What you need to do >> In the material below, find how many lines contain the string "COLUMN". Write only that number.
-=-=-
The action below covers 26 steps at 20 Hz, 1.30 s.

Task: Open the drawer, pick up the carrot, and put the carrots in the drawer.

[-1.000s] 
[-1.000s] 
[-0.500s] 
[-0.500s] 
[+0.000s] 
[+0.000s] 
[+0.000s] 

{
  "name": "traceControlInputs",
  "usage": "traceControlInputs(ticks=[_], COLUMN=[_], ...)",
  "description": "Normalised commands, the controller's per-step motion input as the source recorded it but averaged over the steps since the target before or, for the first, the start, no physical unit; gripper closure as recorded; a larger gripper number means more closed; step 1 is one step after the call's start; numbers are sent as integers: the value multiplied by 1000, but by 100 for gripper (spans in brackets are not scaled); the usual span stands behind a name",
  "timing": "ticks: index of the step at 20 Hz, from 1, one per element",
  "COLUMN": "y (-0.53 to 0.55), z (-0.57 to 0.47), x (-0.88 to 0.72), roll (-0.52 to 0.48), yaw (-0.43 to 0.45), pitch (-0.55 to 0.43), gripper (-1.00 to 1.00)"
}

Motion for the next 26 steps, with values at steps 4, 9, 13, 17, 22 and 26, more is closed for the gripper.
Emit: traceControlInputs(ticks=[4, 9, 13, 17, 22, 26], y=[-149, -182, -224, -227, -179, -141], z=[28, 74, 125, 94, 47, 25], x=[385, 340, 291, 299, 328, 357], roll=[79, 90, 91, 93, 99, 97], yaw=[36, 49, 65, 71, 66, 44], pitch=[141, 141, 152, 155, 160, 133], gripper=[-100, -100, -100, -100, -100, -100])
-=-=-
Exercise output >> 2